Die Mandantschaft hatte vom Staat jährliche Zahlungen in der Gegend von 300.000 Euro als Beihilfe verlangt. Die zuständigen Behörden lehnten dies als zu viel und daher unwirtschaftlich ab. Ein Anspruch bestehe nur auf Sachleistungen (also keine Geldzahlungen) im Wert von knapp 100.000 Euro pro Jahr. Da diese Leistungen aber mit erheblichen Einschränkungen für die Mandantschaft verbunden gewesen wäre, lehnte sie dies ab.

Im Eilverfahren vor dem zuständigen Verwaltungsgericht wurde die Klage weitestgehend abgewiesen. Auch die Beschwerdeinstanz bestätigte diese Entscheidung.

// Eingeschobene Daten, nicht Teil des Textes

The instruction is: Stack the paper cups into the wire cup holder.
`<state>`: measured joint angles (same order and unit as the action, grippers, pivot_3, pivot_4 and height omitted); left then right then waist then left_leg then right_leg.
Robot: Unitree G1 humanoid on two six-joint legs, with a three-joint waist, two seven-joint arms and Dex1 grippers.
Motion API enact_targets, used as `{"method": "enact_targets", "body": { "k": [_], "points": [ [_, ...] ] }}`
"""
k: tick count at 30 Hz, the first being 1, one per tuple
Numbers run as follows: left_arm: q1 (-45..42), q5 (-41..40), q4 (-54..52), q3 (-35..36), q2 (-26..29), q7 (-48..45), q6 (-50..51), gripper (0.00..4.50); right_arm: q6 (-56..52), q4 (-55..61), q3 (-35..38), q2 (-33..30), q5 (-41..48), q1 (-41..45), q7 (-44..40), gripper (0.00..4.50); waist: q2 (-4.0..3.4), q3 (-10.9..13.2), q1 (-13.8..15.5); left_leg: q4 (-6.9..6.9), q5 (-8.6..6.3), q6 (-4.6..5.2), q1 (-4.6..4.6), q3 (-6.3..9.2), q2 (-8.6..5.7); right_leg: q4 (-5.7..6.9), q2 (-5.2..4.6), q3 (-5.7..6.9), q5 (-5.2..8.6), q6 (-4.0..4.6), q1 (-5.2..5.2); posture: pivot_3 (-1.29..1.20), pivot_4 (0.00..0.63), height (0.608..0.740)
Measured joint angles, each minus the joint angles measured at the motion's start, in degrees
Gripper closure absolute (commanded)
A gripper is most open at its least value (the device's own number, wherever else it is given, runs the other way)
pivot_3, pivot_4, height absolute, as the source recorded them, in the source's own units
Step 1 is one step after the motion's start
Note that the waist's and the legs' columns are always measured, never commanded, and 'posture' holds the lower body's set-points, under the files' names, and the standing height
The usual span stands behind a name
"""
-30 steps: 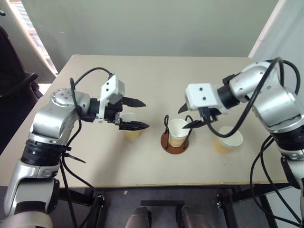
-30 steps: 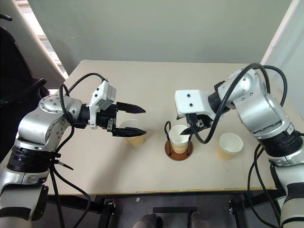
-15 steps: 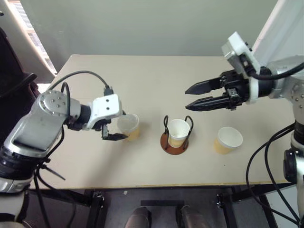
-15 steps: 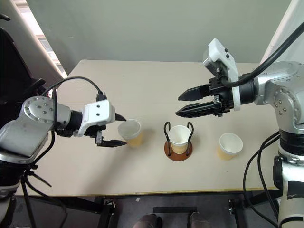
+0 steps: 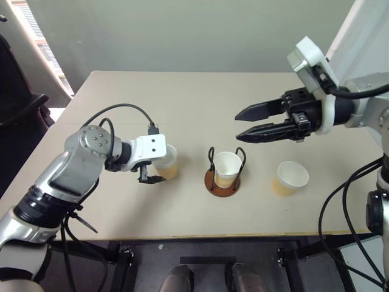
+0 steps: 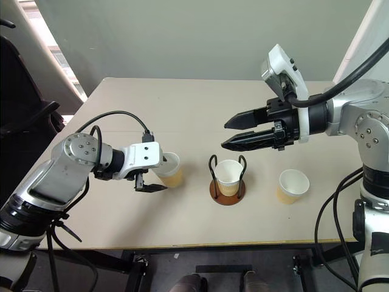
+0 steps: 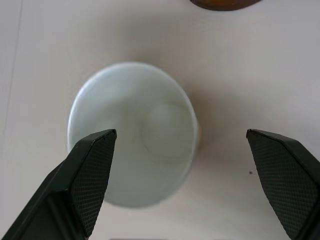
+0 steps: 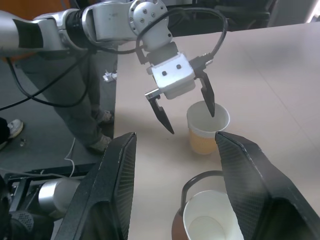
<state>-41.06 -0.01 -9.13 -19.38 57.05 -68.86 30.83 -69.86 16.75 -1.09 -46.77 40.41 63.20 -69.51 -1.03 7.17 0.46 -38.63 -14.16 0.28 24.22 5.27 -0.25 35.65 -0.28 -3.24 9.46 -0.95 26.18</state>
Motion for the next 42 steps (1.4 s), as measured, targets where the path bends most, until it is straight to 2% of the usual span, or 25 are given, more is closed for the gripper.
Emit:
{"method": "enact_targets", "body": {
  "k": [9,10,12,18,22,23,35,42],
  "points": [
    [0.12,1.79,3.14,-0.35,-0.88,-1.95,-5.38,0.0,0.15,0.49,-0.04,-0.82,2.09,-0.12,1.78,1.94,0.0,0.0,0.01,-0.01,0.0,-0.01,-0.03,0.01,0.0,0.2,0.0,0.0,0.05,0.06,0.04,0.0,0.15,0.74],
    [0.12,1.96,3.72,-0.39,-1.13,-2.02,-6.16,0.18,0.32,0.63,-0.04,-0.88,2.2,-0.22,1.9,1.92,0.0,0.0,0.02,-0.01,0.0,-0.01,-0.03,0.01,0.0,0.21,0.0,0.0,0.05,0.06,0.04,0.0,0.15,0.74],
    [0.02,2.84,5.7,-0.57,-2.08,-1.99,-8.94,0.62,1.33,1.03,-0.04,-1.29,2.23,-1.07,1.97,1.9,0.01,-0.01,0.07,-0.03,0.0,-0.01,-0.05,0.01,0.0,0.22,-0.01,0.0,0.05,0.06,0.02,0.0,0.15,0.74],
    [-1.06,6.79,15.67,-1.63,-5.35,-0.89,-18.91,2.77,3.3,1.53,-0.1,-1.48,2.57,-3.21,2.08,1.9,0.01,-0.01,0.03,-0.06,0.0,0.0,-0.05,0.02,0.0,0.27,-0.01,0.0,0.04,0.05,0.04,0.0,0.15,0.74],
    [-1.88,6.64,18.45,-1.58,-6.38,-1.93,-23.51,4.23,3.85,1.63,-0.1,-1.83,2.73,-3.8,2.29,1.9,0.01,-0.01,0.07,-0.07,0.0,0.0,-0.02,0.02,-0.01,0.25,-0.01,0.01,0.03,0.03,0.04,0.0,0.15,0.74],
    [-2.23,6.37,18.52,-1.57,-6.67,-2.41,-23.84,4.44,4.48,1.64,-0.09,-1.82,2.73,-4.0,2.53,1.9,0.01,-0.01,0.08,-0.08,0.0,0.0,0.0,0.02,-0.01,0.24,-0.01,0.01,0.03,0.02,0.04,0.0,0.15,0.74],
    [-12.06,-3.5,16.6,3.59,-7.97,-11.64,-18.55,4.44,15.51,1.26,1.62,-5.27,2.39,-11.11,-0.37,1.9,0.02,-0.01,0.17,-0.17,-0.02,0.04,0.1,0.01,-0.01,0.21,-0.01,0.01,-0.08,-0.19,0.04,0.0,0.15,0.74],
    [-23.22,-10.13,15.13,3.57,-13.42,-18.26,-13.17,4.44,23.36,-2.76,1.59,-9.05,-1.45,-15.44,-4.73,1.9,0.02,-0.01,0.29,-0.45,-0.19,0.32,0.23,-0.06,-0.02,0.15,-0.09,0.0,-0.34,-0.62,-0.02,0.0,0.15,0.74]
  ]
}}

Der reguläre Rechtsweg (also außerhalb des Eilverfahrens) wurde noch nicht entschieden. Bis zu diesem Hauptsacheverfahren würde es aber noch Monate dauern, bis zu einem Abschluss des Verfahrens und zum Fließen von Zahlungen vielleicht sogar Jahre.

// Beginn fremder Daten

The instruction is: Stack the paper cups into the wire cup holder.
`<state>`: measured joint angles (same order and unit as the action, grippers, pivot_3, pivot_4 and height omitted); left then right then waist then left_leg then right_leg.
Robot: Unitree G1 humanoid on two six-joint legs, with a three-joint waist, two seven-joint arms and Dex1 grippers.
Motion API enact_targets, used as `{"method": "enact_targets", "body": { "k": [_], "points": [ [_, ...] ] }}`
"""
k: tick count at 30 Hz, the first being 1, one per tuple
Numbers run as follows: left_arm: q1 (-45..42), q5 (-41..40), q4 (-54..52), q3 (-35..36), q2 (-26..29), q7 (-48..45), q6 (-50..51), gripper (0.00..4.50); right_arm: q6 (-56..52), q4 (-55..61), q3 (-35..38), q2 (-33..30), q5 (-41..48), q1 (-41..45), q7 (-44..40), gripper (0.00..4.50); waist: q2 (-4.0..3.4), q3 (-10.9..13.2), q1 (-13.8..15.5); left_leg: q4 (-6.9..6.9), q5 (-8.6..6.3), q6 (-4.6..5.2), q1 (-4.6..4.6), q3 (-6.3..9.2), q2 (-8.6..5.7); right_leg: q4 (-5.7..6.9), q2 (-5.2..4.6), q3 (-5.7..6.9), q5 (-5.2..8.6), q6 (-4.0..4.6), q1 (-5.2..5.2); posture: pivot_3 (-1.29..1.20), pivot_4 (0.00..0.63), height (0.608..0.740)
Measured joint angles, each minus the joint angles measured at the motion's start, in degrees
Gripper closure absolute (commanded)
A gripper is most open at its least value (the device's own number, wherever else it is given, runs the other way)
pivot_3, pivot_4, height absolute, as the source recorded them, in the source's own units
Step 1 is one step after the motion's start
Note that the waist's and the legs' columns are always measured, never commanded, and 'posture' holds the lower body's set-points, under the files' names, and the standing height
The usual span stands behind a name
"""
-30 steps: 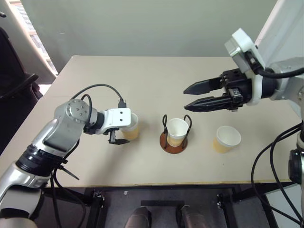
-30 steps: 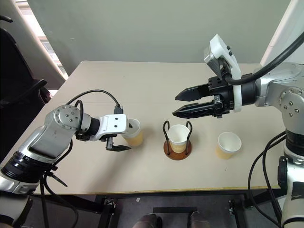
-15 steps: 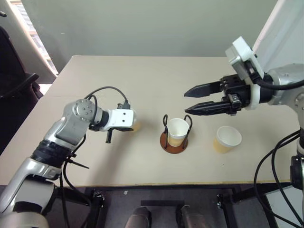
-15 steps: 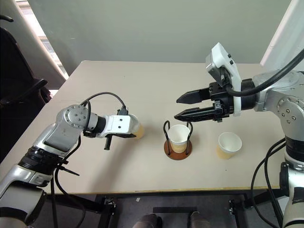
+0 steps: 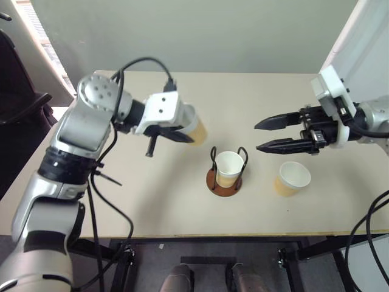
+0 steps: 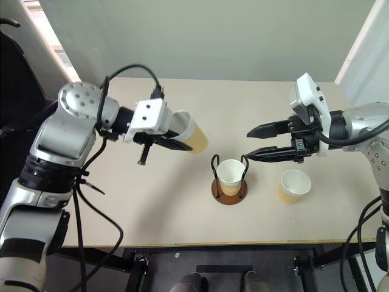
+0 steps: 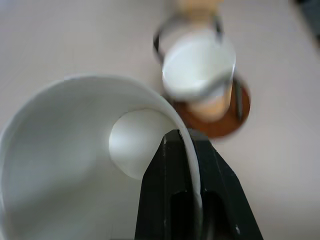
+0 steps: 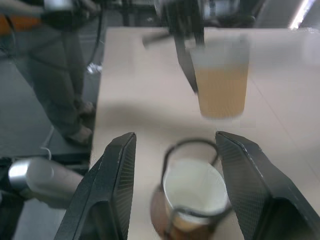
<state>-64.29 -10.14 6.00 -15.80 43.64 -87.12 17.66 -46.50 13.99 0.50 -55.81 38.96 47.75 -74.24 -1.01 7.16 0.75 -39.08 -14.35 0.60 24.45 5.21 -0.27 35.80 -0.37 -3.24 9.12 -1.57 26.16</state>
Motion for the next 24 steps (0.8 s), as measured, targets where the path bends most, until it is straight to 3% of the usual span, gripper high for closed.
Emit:
{"method": "enact_targets", "body": {
  "k": [6,12,24],
  "points": [
    [-7.43,-1.14,3.84,-2.12,-6.89,-2.72,-0.27,4.44,2.63,-0.06,-2.29,-5.36,-3.51,-2.35,-4.11,1.9,0.0,0.01,0.16,-0.06,-0.02,0.05,0.05,-0.01,0.0,-0.04,-0.02,0.0,-0.03,-0.14,-0.06,0.0,0.15,0.74],
    [-9.33,-1.04,8.36,-5.42,-10.68,-2.98,-3.8,4.44,3.38,0.19,-3.88,-10.28,-6.55,-2.15,-6.14,1.9,0.0,0.01,0.13,-0.05,-0.11,0.2,0.07,-0.05,0.01,-0.33,-0.01,0.0,-0.11,-0.32,-0.13,0.0,0.15,0.74],
    [-9.55,-3.86,10.3,-15.32,-10.57,-3.05,-8.72,4.44,-3.48,2.15,-4.12,-14.18,-5.38,8.82,-8.56,1.9,-0.01,0.01,0.36,-0.32,-0.18,0.33,0.46,-0.04,0.01,-0.86,0.0,-0.01,-0.2,-0.68,-0.12,0.0,0.15,0.74]
  ]
}}
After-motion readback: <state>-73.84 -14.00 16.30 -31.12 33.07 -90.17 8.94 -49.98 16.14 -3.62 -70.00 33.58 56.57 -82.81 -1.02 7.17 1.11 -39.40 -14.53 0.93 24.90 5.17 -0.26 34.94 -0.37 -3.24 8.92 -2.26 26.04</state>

Umfangreiche Verfassungsbeschwerde durch RA Hummel

Daraufhin legte meine Kanzlei Verfassungsbeschwerde gegen die Eilentscheidungen ein. In der von meinen Mitarbeitern und mir ausgearbeiteten, 32-seitigen Begründung rügen wir die Verletzung mehrerer Grundrechte, darunter des Gleichbehandlungsgrundsatzes und verschiedener Verfassungsprinzipien.

Die Verfassungsbeschwerde ging Ende 2020 zusammen mit den umfangreichen Verfahrensakten beim Bundesverfassungsgericht ein und lag seither bei der zuständigen Kammer.

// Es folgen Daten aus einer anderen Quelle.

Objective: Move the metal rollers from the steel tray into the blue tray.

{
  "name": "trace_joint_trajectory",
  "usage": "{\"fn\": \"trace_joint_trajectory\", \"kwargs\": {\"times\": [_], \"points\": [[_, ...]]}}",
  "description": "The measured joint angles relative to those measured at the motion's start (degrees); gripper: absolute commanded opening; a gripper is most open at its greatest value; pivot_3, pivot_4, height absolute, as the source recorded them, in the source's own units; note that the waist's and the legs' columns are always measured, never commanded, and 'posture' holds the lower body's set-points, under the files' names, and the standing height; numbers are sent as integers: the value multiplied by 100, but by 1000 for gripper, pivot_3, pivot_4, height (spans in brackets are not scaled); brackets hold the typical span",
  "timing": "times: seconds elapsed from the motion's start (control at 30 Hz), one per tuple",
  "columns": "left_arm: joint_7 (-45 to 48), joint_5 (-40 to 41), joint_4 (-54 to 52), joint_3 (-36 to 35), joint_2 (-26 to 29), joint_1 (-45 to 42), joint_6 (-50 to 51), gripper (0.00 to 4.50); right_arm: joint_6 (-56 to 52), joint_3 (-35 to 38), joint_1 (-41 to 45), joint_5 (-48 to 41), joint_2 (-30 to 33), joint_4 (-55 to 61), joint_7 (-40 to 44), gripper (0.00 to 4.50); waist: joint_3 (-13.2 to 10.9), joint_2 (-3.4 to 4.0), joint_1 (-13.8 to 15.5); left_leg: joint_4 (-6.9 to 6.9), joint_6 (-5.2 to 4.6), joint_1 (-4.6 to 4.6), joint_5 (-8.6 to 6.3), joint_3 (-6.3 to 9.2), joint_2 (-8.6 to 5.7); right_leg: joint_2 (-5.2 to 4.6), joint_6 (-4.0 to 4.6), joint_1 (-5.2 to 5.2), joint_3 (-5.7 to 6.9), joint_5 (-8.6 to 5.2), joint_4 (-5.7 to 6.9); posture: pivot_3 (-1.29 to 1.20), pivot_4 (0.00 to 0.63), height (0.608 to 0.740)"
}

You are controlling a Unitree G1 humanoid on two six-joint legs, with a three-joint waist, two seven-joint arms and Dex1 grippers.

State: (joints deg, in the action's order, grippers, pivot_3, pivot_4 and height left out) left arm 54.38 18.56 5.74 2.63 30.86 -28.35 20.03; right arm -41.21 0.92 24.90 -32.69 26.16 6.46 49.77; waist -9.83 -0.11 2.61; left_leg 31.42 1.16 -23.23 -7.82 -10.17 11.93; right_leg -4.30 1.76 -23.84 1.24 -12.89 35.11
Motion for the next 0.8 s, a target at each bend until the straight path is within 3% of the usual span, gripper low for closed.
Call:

Einigung: 230.000 Euro pro Jahr

Zwischenzeitlich bemühten sich aber die Mandanten zusammen mit ihrem Anwalt aus dem Instanzverfahren um eine Einigung mit der Behörde. Nach einigem Hin und Her konnte dann tatsächlich eine Lösung gefunden werden. Demnach erhalten sie immerhin ca. 230.000 Euro pro Jahr, müssen dafür aber die Hauptsacheklage und die Verfassungsbeschwerde zurücknehmen.

Insgesamt konnte so eine schnelle und sinnvolle Einigung erreicht werden. Wie des öfteren kam es zu einer Lösung nicht auf dem offiziellen, formellen Weg, sondern durch Verhandlungen parallel zu einer Verfassungsbeschwerde. Man kann zumindest mutmaßen, dass die Behörde der Verfassungsbeschwerde gewisse Chancen gab und ein Präzedenzurteil des höchsten deutschen Gerichts vermeiden wollte.

Damit sie einen gewissen Einigungsdruck aufbauen kann, muss die Verfassungsbeschwerde aber zumindest erfolgversprechend sein, darf also nicht auf die leichte Schulter genommen werden.